Gwyneth colocou diante de nós uma lista de Missões Evangélicas e discor­reu com detalhes a respeito dos projetos de cada uma.

— Esta linha Missionária, por exemplo, tem uns obreiros que não passam de burros de carga. Eles são pobres, miseráveis, não têm sustento e nem quem os ajude. Apesar de serem uma Missão Internacional! Ah! — Gwyneth soltou um risinho sarcástico. — A Igreja Evangélica é a coisa mais ridícula que existe na face da Terra!!! O Império de Lucifér vai prevalecer. Para nós nunca falta dinhei­ro para nada!

Ela mostrou a seguir os gráficos que denunciavam todos os eventos Cristãos de porte. Eles estavam mapeados e as datas confirmadas para que fossem envia­dos os espias.
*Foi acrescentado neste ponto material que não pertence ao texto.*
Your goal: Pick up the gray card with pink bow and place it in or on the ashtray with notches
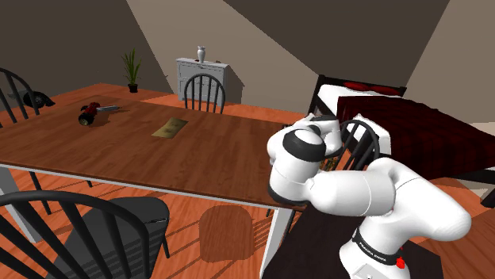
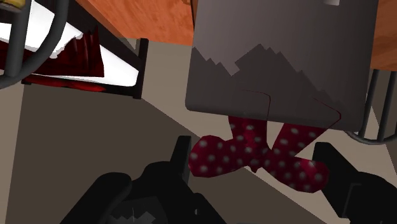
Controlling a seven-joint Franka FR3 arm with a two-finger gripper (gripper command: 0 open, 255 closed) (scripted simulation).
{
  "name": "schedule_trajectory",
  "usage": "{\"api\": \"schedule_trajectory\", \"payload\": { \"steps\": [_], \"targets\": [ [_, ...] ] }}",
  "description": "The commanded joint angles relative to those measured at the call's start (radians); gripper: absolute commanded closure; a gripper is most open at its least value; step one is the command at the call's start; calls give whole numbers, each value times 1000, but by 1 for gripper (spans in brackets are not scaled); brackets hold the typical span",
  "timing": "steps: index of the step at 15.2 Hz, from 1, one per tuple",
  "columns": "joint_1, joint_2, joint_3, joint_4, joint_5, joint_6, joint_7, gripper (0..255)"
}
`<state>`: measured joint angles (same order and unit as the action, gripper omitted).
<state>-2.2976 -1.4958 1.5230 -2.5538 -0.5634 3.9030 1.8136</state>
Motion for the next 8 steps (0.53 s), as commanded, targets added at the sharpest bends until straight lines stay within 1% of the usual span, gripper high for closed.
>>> {"api": "schedule_trajectory", "payload": {
  "steps": [1,8],
  "targets": [
    [1,-24,27,-1,31,2,8,255],
    [-1,-105,113,5,130,9,32,255]
  ]
}}
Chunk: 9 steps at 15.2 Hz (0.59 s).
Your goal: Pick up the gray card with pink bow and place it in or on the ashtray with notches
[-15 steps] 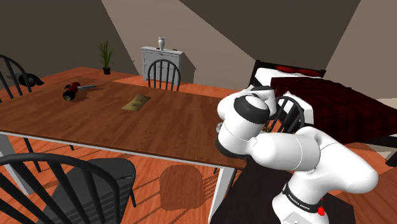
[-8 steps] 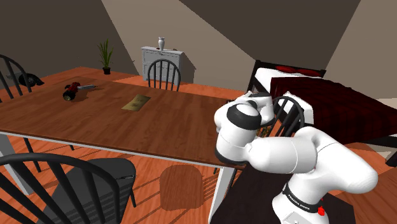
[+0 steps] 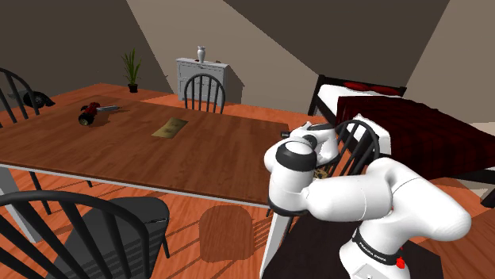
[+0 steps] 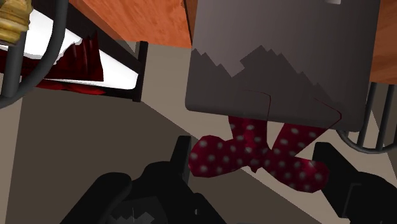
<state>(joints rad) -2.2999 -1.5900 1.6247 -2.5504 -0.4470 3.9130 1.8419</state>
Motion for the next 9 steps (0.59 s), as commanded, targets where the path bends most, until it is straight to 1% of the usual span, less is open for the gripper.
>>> {"api": "schedule_trajectory", "payload": {
  "steps": [1,4,9],
  "targets": [
    [2,-21,24,3,27,-1,8,255],
    [3,-57,63,10,69,-3,21,255],
    [3,-57,62,10,69,-3,21,255]
  ]
}}
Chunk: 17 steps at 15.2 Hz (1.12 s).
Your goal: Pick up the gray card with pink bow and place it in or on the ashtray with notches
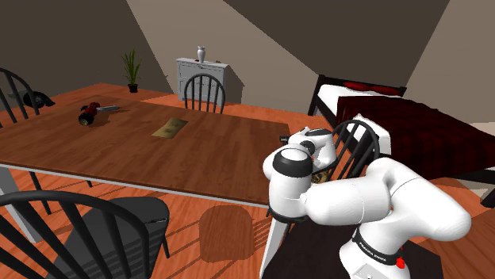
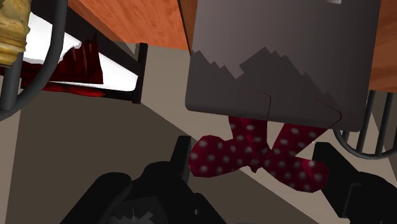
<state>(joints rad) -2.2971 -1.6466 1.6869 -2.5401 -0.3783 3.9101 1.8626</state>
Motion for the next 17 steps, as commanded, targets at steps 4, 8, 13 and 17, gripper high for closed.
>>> {"api": "schedule_trajectory", "payload": {
  "steps": [4,8,13,17],
  "targets": [
    [0,0,0,0,0,0,0,0],
    [0,0,0,0,0,0,0,0],
    [150,41,-28,-144,-45,-10,0,0],
    [150,41,-28,-144,-45,-10,0,0]
  ]
}}
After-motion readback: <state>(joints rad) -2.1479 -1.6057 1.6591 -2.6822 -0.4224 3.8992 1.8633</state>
— Tudo o que acontece na Igreja de Cristo é monitorado. Eles são tolos o bastante para que todas as suas estratégias caiam logo nas nossas mãos. Aliás, estratégia é uma palavra muito pouco conhecida dentro do vocabulário Cristão... os poucos líderes que têm mais visão não encontram quorum de jeito nenhum! "Bata­lha Espiritual" é um termo a que os Cristãos têm especial resistência. Os idiotas!!'

Mas observem o levantamento dessas últimas estatísticas. Voltemos um pouco e vejamos no gráfico os valores representados de cada fatia de Religião no vosso país. Havia ali fatias de várias cores mostrando o número de pessoas inseridas dentro do catolicismo, do espiritismo, do candomblé, umbanda e quimbanda, das seitas orientais, etc...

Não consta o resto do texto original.